For most people, a picture is worth a thousand words, but in my world, it can be worth a patient’s life. When I took over care of the cardiology ward one Monday morning a few years ago, I couldn’t understand why one patient with pneumonia was still having fevers after a week on antibiotics. My team and I trooped down to the radiology reading room to have another look at a chest scan the patient had had earlier. After consulting with the radiologists, we determined that what originally appeared to be pneumonia was actually a blood clot in the lung. I had a sinking feeling when I realized that the patient had been getting antibiotics instead of blood thinners. We quickly remedied the situation and the patient did fine, but an untreated clot could have killed him. That experience reminded me just how much medical imaging impacts diagnosis and management.

Credit: Tom Seawell Productions, LLC

In radiology, cardiology and other fields, the best tools we currently have to interpret clinical images are dedicated, highly trained physicians. As a cardiovascular imaging subspecialist, I’m one of them. We do a pretty good job, but to err is human. It is incredibly challenging to interpret image after image accurately and reliably for millions of patients. The quest to decrease diagnostic error is one of the main reasons I have built a research program to bring machine learning—where computers help us acquire and interpret data—to medical imaging.

Reducing medical error is not my sole motivator, however. I spent my early research years studying cardiovascular genetics in the zebrafish model. The work involved countless hours behind a microscope. This was also when our ability to sequence genomes scaled exponentially. However, trying to obtain useful images of zebrafish hearts with different genetic mutations taught me that the genetic information we can gather is only as good as the physical characteristic we can trace it to. Sequencing has allowed us to fine tune the origins of disease and even which treatments to administer, but there hasn’t been a similar leap forward for those of us in the imaging field. The quality of images has vastly improved, but we will only deliver on the promise of precision medicine when we can make sense of biomedical imaging data with the same accuracy, precision and scale with which we now mine the human genome.

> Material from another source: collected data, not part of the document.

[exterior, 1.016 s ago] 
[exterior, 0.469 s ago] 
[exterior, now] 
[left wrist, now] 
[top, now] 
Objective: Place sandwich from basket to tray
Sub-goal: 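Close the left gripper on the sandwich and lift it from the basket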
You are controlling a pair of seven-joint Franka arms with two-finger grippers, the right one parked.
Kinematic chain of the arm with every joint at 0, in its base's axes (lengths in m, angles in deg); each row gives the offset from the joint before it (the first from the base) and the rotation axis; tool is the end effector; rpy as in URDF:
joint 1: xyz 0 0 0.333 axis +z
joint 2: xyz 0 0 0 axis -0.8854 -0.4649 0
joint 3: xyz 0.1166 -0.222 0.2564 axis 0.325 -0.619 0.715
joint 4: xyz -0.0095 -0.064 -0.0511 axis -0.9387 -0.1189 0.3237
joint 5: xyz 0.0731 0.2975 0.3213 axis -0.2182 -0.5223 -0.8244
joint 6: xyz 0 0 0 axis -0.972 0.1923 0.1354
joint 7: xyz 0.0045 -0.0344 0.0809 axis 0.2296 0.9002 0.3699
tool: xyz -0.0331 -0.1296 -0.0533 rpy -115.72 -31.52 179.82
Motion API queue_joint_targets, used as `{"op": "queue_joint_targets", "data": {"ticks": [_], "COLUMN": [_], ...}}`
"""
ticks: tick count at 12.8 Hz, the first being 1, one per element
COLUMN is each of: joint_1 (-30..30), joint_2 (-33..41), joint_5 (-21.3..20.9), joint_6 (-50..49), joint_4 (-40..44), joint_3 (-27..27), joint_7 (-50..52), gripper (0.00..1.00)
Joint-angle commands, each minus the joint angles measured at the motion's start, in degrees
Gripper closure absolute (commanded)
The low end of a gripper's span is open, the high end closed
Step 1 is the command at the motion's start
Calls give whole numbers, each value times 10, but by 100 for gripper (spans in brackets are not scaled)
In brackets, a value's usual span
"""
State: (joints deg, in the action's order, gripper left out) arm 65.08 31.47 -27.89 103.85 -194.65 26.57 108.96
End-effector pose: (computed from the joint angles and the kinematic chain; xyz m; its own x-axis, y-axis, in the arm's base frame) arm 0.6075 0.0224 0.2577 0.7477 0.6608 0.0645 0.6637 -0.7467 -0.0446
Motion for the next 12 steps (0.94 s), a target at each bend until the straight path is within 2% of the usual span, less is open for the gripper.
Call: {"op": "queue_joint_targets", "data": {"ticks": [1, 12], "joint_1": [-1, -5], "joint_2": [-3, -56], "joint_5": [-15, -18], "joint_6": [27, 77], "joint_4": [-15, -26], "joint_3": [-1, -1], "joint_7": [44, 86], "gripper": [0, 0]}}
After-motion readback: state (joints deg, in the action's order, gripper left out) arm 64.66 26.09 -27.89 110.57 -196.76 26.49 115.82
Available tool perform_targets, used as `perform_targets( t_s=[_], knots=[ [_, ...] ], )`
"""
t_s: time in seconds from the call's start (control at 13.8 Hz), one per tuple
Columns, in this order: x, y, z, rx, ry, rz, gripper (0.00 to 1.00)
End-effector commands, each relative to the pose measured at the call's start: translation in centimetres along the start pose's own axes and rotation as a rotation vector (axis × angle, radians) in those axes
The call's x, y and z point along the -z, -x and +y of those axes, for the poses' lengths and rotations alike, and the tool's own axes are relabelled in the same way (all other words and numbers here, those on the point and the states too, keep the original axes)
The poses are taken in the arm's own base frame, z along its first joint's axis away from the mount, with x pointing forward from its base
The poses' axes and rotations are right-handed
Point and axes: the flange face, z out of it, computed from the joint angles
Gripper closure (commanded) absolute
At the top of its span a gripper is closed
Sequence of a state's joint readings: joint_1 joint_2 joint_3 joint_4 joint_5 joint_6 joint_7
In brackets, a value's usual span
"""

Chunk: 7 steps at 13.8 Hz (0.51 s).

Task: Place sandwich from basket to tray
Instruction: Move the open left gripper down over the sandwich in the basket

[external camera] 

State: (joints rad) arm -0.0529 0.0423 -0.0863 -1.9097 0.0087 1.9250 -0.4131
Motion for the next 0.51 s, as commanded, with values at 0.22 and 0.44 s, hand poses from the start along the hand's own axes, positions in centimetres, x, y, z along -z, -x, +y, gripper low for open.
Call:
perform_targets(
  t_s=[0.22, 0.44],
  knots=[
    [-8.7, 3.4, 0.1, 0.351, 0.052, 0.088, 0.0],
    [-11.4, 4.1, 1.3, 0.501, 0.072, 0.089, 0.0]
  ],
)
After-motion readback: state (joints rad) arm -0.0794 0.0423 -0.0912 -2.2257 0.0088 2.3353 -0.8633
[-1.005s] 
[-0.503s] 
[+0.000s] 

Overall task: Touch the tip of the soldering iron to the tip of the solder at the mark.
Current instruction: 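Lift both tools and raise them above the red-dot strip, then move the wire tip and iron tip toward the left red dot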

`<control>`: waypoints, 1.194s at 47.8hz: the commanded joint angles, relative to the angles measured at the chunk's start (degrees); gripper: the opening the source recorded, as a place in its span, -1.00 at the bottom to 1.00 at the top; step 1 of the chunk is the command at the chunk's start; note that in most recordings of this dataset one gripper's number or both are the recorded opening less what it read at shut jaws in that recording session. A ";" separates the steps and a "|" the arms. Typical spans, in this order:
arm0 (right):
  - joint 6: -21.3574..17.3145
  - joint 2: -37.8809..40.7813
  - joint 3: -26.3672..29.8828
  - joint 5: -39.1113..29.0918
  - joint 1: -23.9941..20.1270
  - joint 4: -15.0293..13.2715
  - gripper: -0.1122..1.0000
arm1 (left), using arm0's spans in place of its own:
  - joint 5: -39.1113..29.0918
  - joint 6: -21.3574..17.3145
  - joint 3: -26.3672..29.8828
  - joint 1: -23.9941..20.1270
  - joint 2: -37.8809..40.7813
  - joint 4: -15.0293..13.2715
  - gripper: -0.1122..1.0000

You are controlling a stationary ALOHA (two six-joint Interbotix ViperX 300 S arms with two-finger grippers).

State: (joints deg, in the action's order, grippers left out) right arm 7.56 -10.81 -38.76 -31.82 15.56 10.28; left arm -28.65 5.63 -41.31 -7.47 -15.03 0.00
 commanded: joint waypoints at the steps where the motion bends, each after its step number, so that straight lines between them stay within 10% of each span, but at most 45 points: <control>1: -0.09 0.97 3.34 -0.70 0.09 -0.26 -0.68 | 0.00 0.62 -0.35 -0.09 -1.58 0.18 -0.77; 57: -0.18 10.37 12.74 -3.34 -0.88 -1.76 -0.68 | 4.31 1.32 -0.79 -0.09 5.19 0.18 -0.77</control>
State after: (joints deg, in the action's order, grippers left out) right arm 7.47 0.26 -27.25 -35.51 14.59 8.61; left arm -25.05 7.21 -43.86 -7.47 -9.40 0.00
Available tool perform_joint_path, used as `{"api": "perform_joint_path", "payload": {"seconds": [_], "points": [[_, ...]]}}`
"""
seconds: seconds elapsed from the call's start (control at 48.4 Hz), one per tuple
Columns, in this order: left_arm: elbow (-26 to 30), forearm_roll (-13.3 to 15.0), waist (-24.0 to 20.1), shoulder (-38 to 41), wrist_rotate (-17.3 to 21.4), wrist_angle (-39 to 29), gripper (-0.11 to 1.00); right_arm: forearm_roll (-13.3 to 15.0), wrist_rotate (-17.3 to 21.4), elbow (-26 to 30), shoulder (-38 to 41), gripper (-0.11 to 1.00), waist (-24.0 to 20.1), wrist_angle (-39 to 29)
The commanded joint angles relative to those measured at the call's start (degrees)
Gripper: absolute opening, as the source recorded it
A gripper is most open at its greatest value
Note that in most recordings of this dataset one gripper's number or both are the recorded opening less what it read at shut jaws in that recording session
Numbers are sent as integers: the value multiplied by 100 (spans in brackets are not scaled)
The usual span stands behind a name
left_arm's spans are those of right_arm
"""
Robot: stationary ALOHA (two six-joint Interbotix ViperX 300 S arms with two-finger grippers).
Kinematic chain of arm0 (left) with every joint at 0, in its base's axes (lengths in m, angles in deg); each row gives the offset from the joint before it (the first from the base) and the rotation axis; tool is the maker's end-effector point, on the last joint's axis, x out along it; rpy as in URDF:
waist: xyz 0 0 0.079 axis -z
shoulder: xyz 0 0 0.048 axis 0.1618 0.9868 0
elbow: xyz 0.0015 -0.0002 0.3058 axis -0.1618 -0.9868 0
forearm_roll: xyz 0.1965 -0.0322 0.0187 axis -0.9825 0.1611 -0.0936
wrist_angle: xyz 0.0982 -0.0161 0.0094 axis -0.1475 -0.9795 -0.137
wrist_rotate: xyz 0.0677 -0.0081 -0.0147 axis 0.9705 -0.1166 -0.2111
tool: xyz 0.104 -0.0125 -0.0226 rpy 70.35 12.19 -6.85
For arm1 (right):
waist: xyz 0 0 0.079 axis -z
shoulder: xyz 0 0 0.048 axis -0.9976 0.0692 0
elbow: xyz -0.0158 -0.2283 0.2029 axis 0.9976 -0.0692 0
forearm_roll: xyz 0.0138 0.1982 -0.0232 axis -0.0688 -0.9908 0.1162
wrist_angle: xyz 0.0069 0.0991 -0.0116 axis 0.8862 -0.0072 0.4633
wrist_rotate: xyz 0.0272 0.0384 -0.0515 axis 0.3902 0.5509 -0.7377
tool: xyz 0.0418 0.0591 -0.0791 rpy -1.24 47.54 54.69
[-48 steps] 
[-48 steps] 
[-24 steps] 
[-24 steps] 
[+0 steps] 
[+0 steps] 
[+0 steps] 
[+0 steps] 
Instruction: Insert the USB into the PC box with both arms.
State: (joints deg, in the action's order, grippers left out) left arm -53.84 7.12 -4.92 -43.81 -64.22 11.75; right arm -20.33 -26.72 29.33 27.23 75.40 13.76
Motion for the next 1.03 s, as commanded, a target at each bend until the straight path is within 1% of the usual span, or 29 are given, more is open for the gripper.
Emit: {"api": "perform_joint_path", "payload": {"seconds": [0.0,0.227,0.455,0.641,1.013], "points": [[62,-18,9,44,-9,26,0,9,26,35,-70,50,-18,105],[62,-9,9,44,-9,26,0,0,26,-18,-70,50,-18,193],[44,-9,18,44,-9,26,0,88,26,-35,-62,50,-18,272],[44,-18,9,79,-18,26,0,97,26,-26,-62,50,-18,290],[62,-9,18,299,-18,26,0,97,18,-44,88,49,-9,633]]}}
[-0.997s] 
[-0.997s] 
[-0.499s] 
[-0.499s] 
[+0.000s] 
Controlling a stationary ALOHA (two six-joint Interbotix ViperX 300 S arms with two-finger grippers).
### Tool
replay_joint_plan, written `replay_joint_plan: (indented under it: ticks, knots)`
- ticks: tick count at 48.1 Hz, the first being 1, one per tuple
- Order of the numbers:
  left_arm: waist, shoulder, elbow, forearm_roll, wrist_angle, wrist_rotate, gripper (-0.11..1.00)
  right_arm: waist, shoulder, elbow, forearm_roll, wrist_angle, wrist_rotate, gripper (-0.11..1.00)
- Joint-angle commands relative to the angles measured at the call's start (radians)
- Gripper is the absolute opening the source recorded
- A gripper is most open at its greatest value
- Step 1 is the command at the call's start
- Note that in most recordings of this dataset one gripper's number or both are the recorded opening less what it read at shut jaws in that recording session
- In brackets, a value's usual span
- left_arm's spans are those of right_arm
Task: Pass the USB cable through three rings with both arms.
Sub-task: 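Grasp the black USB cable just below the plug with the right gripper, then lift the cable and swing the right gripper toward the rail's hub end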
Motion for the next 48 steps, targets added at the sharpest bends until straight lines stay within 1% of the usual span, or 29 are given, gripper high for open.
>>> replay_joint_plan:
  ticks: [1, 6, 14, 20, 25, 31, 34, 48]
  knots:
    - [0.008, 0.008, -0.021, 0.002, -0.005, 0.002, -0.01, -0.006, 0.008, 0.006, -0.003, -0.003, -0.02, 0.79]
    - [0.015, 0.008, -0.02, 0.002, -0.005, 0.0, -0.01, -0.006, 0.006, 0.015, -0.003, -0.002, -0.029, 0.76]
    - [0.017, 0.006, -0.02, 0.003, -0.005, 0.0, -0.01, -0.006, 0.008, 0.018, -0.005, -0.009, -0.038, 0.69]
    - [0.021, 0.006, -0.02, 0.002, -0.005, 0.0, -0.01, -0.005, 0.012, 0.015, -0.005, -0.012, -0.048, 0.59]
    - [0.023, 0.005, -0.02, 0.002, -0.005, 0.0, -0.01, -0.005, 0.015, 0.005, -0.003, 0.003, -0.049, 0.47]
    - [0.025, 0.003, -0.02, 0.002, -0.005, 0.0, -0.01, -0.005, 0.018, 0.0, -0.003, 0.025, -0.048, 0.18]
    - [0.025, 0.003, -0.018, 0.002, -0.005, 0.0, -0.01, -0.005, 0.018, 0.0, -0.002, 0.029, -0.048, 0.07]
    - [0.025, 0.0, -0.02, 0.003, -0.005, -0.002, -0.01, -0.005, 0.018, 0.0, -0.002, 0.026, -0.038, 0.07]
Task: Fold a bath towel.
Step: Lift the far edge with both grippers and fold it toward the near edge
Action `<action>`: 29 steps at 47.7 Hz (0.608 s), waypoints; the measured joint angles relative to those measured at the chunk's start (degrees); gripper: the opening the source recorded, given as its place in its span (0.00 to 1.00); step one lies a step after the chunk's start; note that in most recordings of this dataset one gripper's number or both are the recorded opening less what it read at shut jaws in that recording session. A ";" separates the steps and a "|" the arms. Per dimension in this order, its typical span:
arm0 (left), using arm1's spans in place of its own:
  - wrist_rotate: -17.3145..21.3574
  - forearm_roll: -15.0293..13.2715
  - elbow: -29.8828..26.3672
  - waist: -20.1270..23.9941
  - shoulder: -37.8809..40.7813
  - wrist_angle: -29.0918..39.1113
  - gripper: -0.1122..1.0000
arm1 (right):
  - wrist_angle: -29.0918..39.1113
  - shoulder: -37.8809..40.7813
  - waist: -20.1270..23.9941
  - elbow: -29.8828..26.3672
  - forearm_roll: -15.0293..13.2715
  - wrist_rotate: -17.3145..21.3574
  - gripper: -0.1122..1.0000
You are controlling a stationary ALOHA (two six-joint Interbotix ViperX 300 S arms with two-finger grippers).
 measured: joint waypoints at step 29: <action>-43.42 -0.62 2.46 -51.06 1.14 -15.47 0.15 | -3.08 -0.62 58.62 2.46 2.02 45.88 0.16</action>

As an undergrad at the Massachusetts Institute of Technology, I studied biology but also bioengineering, math and coding. I was especially interested in a type of machine learning called deep neural networks because this method had been getting good at finding patterns in imaging. When a powerful software for building and training neural networks called TensorFlow became freely available in 2015, I realized I could use it to start solving some of the imaging problems that I had encountered.

I started with cardiac ultrasound. I’ve used it in my research and I use it to care for patients every day, so I could see where deep neural networks could help improve its interpretation. Although other scientists were beginning to use neural networks on still photographs in medicine, the noisy ultrasound movies were considered too challenging for nascent machine learning tools. So, I combined my research experience, programming knowledge and clinical expertise to design and train deep neural networks for cardiac ultrasound. I strove to make our models clinically relevant by using images from actual patients, and getting the models to work fast enough so they could someday become staples in the clinic.

My work so far has answered some questions and led to new ones. Should we teach deep learning models to read medical imaging studies in the same way that we train human experts? Might machine learning algorithms detect patterns in images that a human eye never could? What happens to our clinical practice when computers become better than their human counterparts?

I’m often asked whether I’m ‘putting myself out of a job’ by helping develop computational imaging tools. I’m sure our jobs will change when new tools come along, as always, but they won’t disappear. Also, physicians are honor bound to heal, so if new technologies can improve diagnosis and drive new treatment discoveries, we are obligated to use them. And we physicians have to be the ones to use them—by helping set the research agenda, curating data and validating results. I’m now leading a field of translational research that didn’t exist at the onset of my career. I hope to continue combining medicine and data science to create a more picture-perfect version of healthcare.